Karl stopped and pulled the binoculars to his face. Four bodies lie in the Wal-Mart parking lot, a great, black turkey vulture stood on a woman’s chest, ripping at the soft flesh of her face, but that was it, the only mo
vement he could see. If anyone in this town were alive, they were somewhere inside a building, watching him. He suddenly felt exposed. The Wal-Mart building butted up to a line of trees that rose from a dip to the right of the off ramp; Karl could see the back door not a dozen yards from the trees. A body lay next to it. The Dumpster and a stack of boxes would help conceal his approach. Karl stepped off the pavement and back into the cover of brush.

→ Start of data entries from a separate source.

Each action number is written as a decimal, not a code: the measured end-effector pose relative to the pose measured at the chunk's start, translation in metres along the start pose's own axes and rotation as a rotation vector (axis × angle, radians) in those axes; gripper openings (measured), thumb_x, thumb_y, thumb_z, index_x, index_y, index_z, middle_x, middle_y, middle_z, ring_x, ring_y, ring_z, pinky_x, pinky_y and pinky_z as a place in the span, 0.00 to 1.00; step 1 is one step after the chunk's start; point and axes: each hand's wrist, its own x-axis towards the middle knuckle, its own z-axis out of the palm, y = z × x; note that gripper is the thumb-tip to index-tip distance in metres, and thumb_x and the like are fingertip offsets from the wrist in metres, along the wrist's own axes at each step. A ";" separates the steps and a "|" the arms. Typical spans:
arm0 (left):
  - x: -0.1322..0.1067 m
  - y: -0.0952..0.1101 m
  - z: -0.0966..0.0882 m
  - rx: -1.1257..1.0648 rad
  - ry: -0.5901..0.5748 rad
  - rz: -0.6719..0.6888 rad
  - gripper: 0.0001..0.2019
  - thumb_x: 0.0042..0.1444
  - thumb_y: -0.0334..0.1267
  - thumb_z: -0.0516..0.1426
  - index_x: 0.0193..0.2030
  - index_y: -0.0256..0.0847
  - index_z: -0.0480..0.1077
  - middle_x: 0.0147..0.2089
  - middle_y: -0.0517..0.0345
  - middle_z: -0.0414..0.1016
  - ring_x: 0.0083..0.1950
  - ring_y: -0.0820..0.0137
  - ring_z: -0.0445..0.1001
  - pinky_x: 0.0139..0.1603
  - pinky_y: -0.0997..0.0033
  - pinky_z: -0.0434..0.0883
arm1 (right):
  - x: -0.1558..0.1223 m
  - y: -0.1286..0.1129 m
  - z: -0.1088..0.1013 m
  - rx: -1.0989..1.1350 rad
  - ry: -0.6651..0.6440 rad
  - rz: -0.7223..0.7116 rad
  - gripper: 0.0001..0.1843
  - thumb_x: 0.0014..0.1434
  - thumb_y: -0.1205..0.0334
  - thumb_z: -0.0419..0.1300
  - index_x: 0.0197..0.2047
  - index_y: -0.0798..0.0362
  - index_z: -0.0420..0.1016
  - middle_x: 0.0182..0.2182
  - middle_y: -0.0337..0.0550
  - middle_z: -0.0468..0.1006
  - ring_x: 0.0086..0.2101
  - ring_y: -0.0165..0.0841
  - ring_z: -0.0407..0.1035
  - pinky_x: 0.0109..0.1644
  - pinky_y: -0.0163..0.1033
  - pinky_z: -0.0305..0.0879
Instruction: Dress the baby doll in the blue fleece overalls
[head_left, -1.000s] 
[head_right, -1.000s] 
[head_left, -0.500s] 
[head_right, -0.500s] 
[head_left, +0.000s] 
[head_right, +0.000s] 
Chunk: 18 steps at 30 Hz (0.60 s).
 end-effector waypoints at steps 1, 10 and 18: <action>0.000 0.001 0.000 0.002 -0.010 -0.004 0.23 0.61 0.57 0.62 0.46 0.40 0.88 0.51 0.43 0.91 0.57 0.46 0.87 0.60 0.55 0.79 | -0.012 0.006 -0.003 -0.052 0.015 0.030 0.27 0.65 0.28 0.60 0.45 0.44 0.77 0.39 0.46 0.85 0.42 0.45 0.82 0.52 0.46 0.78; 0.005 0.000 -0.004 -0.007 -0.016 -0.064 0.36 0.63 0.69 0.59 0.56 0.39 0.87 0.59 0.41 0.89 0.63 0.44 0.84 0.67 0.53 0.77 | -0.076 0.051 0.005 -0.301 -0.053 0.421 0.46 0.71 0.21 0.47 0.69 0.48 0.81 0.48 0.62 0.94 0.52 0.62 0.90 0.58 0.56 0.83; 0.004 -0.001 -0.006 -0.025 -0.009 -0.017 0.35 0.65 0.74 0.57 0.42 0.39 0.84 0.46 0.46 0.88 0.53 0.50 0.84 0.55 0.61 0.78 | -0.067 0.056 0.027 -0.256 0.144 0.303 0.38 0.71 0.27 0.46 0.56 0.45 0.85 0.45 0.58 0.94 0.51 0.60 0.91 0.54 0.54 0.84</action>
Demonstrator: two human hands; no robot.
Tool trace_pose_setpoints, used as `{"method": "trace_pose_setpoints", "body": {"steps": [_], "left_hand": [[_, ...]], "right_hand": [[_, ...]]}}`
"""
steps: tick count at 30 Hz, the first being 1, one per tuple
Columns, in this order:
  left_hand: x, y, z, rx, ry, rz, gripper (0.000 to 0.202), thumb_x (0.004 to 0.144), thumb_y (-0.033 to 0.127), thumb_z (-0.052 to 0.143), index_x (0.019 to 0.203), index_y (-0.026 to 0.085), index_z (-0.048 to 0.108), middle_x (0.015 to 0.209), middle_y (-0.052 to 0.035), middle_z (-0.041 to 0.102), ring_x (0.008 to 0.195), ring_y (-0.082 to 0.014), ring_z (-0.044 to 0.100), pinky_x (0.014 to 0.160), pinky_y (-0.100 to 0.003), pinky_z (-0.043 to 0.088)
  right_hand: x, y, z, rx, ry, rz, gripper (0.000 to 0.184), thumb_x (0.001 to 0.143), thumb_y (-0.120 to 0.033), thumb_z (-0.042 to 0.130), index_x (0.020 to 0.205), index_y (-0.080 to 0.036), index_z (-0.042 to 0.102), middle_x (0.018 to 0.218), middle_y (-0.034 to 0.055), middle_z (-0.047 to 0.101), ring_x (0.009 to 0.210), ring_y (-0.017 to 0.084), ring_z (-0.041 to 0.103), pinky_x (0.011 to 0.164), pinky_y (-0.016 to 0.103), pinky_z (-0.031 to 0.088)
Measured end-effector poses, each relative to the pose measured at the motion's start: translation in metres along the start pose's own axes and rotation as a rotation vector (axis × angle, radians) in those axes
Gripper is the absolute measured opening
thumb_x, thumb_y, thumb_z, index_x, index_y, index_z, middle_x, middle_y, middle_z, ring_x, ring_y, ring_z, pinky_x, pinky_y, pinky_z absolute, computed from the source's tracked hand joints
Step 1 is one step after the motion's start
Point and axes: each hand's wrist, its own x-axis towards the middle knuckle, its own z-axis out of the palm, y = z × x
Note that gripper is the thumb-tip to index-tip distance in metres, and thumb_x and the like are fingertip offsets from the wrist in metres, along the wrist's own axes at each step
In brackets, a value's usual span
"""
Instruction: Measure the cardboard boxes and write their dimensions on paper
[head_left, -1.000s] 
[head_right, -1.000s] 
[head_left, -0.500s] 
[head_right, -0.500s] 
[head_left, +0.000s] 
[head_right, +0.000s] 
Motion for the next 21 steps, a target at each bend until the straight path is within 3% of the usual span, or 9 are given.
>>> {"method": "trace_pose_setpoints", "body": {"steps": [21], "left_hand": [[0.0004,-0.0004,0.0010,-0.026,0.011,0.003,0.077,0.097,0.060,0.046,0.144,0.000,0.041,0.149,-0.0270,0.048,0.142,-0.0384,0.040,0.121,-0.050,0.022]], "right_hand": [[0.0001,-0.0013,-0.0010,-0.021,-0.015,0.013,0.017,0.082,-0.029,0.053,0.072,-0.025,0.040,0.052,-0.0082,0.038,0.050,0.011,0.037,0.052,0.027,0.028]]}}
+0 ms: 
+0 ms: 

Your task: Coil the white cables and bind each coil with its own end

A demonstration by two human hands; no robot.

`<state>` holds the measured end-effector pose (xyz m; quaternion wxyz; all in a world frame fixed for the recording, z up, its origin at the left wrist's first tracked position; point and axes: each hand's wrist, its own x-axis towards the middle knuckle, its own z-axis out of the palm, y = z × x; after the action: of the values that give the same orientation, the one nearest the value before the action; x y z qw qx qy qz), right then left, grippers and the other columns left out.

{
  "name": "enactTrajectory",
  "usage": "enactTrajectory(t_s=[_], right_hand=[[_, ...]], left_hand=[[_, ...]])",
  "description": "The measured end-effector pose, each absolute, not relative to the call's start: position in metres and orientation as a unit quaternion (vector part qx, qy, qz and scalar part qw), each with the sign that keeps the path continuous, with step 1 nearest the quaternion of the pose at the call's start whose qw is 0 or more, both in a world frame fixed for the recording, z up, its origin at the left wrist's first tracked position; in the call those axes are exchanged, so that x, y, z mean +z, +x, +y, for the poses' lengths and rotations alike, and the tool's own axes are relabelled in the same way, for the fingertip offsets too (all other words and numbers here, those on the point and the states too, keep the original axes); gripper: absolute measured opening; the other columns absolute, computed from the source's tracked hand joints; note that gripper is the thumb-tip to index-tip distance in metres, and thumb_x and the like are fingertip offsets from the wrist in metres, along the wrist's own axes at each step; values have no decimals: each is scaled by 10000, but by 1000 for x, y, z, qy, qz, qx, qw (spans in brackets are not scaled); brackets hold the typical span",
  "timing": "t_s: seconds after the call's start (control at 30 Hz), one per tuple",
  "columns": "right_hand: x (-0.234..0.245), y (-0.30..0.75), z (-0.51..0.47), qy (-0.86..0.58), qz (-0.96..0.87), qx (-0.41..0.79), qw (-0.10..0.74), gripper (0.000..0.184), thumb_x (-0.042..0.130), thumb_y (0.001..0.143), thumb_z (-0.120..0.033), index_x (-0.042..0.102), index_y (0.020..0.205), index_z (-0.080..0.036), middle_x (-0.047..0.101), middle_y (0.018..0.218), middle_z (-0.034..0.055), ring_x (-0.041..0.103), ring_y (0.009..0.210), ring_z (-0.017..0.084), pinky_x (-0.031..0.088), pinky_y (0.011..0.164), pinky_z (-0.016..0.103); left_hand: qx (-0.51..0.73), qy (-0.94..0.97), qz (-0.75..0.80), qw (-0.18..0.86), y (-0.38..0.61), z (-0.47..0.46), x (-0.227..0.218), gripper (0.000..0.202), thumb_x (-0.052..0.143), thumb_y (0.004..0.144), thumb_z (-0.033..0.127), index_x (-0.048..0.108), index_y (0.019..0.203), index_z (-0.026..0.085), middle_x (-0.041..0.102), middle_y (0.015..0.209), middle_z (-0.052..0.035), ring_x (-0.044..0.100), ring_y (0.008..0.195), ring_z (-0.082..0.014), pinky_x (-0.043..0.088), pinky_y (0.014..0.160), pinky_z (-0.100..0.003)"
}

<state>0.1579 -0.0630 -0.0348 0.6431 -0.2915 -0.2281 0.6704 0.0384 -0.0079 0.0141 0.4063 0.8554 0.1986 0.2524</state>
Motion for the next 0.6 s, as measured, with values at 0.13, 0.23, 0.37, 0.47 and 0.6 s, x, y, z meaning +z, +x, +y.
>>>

He squatted behind Wal-Mart for 20 minutes before moving. The body by the door had been there for a while; he could smell that from the trees, but something else mingled with the odor of death, something thick, earthy. The back door had been propped open by a box. The poor guy was probably having a smoke when he died from the whatever, not like the smoking wouldn’t have done it eventually. The only things moving within eyesight were flies fluttering around the corpse. He ran for the door, but the corpse had fallen too close for Karl to open it. Flies scattered as he reached toward the bloated body to drag it out of the way, but the gray skin held him back. Karl was used to death by now, watching blood shoot from the face of everyone he knew, only to watch them wander around mindlessly until they eventually fell, never to move again.
But what the hell was up with the man’s skin? Karl sat his rifle on the pavement next to the corpse and leaned close. He gagged and almost vomited; fuzzy gray fungus grew all over this man’s flesh. Fascinated, he leaned in closer. Holy shit, it was moving, growing as he watched. Karl stood and staggered back. That was the smell, the fungus. “Oh, my God,” Karl whispered, the quiet city forgotten, the turkey vultures pecked at the parking lot corpses now in some other world. The corpse, the man in the blue Wal-Mart vest, the name “Kelly” on a red, white, and blue plastic nametag pinned to the front, moved. Not on his own, something moved him. Karl grabbed his rifle, slung it over his shoulder, and took two more steps back. Is this normal? he wondered. An unnatural lump began to rise between the open flaps of Kelly’s vest.